Skip to content

Profile one sample

Lilith Feer edited this page May 6, 2024 · 16 revisions

The mOTUs profiler takes as input one or multiple fastq files. The input can be zipped in .gz or .bz2 format. The output is a file with the relative abundance (or read counts) of the prokaryotic species found in the sample.

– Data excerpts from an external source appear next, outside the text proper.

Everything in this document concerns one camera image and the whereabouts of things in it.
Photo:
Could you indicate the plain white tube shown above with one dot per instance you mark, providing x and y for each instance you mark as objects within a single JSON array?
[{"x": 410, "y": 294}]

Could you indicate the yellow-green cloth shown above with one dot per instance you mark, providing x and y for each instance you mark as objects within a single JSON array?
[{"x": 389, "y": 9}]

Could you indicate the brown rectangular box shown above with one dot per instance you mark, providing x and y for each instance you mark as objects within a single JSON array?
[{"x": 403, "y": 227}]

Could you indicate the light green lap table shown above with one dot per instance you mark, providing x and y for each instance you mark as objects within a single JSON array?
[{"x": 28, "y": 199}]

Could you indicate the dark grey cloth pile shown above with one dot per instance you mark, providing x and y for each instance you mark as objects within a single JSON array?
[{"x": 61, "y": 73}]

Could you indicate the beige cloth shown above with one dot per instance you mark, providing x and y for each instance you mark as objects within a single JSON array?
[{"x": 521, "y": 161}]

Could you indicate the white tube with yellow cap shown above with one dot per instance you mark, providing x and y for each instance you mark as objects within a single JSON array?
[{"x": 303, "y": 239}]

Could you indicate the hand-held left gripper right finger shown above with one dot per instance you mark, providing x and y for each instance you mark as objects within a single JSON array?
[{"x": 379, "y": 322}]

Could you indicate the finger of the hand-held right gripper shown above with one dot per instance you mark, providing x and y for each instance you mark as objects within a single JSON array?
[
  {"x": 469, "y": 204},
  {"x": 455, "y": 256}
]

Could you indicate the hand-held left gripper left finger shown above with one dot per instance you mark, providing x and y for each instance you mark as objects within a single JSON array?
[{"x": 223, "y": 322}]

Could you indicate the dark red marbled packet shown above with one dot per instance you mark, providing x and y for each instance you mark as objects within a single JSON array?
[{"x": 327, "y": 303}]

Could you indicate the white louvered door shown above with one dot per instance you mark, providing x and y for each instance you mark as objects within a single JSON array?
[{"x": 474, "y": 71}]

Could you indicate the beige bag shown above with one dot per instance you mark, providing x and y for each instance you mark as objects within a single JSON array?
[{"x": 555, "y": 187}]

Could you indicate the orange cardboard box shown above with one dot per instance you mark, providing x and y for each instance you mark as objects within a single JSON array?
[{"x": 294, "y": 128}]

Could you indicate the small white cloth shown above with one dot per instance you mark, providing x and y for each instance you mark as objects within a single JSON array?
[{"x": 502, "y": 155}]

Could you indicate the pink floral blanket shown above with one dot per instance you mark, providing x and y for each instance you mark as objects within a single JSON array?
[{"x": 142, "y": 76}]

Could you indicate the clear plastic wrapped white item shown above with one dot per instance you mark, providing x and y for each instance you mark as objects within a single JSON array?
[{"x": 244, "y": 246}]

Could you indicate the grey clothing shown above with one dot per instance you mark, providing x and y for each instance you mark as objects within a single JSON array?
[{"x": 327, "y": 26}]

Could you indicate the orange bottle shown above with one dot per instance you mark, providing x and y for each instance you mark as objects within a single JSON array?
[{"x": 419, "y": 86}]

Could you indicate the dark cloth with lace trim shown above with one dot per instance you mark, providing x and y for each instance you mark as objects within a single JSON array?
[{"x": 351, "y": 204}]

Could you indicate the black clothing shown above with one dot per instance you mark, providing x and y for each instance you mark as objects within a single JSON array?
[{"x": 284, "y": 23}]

To profile samples we will use the command profile, type motus profile for the list of parameters.

Content of this page:

Specify fastq input files

In the fastq format, it is possible to provide paired end reads:

motus profile -f forward_reads.fastq -r reverse_reads.fastq

as well as single reads that come from quality filtering:

motus profile -f forward_reads.fq -r reverse_reads.fq -s single_reads.fq

or only single reads if the sequencing was not performed with paired end reads:

motus profile -s single_reads.fq

Moreover, if the sample was divided in two (or more) lanes, is possible to profile all reads together:

motus profile -f for_r_lane1.fq,for_r_lane2.fq -r rev_r_lane1.fq,rev_r_lane2.fq

Specify the name of the sample

You can specify the name of the sample with the -n option. Example:

motus profile -s ERS199259_filtered.fq.gz -n ERS199259

In the resulting profile, the third header will be:

#consensus_taxonomy	ERS199259

If you do not specify the name, then the third header will be:

#consensus_taxonomy	unnamed sample

Note that the name that is specified with -n will be used in the merge function of motus.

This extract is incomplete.